__Problem statement__:
Quote exactly and only this range of lines in the data below: the line that holds "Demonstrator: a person" to the line that holds "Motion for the", both included.

──────── Supplied data ────────

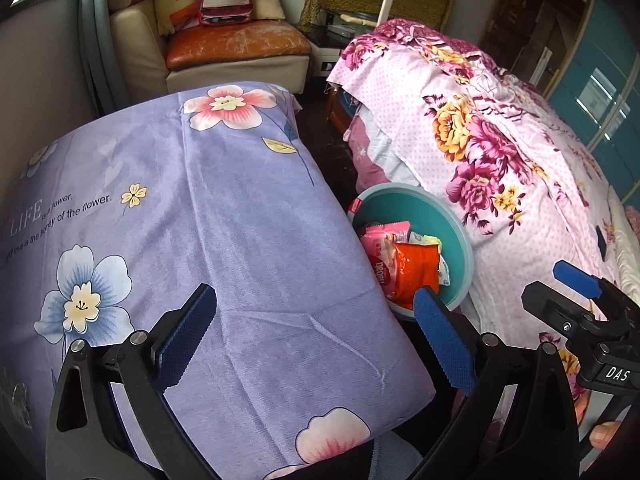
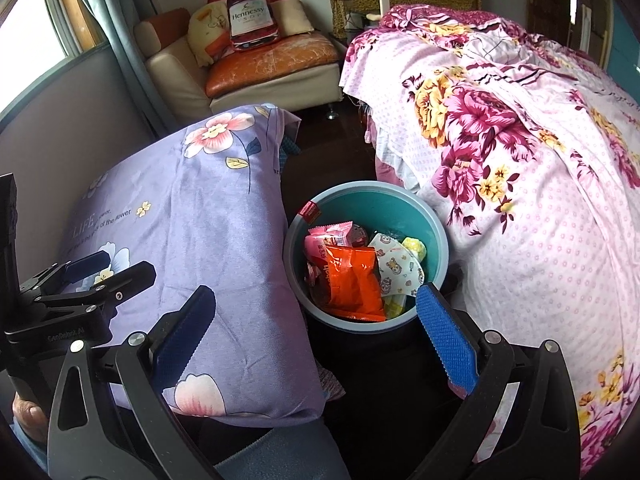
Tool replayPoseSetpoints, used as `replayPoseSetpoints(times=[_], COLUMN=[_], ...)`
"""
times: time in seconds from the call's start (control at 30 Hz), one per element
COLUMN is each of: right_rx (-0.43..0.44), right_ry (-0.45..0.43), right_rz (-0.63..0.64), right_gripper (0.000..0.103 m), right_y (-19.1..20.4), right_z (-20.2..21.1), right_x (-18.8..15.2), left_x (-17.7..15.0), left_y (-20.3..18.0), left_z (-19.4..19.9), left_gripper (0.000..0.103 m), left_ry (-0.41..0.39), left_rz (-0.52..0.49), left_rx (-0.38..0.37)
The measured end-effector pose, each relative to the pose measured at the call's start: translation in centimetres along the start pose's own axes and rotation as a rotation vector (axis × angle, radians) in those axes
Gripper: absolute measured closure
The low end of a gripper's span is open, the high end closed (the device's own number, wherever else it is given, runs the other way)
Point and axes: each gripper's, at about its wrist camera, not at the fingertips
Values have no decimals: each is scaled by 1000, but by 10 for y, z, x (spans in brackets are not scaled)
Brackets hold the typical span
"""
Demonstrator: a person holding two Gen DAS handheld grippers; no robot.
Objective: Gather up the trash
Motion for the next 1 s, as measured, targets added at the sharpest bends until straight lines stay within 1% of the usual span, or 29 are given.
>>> replayPoseSetpoints(times=[0.23, 0.33, 1.0], right_rx=[3, 3, -5], right_ry=[5, 6, 28], right_rz=[3, 2, -11], right_gripper=[7, 7, 7], right_y=[3, 4, -5], right_z=[-3, -4, -15], right_x=[0, 0, -5], left_x=[0, -1, -9], left_y=[1, 1, 5], left_z=[1, 1, -12], left_gripper=[4, 4, 4], left_ry=[-29, -37, -7], left_rz=[-18, -26, -15], left_rx=[-6, 10, 29])
Point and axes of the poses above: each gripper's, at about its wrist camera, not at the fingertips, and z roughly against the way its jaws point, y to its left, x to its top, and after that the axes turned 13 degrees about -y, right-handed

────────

__Solution__:
Demonstrator: a person holding two Gen DAS handheld grippers; no robot.
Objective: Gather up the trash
Motion for the next 1 s, as measured, targets added at the sharpest bends until straight lines stay within 1% of the usual span, or 29 are given.

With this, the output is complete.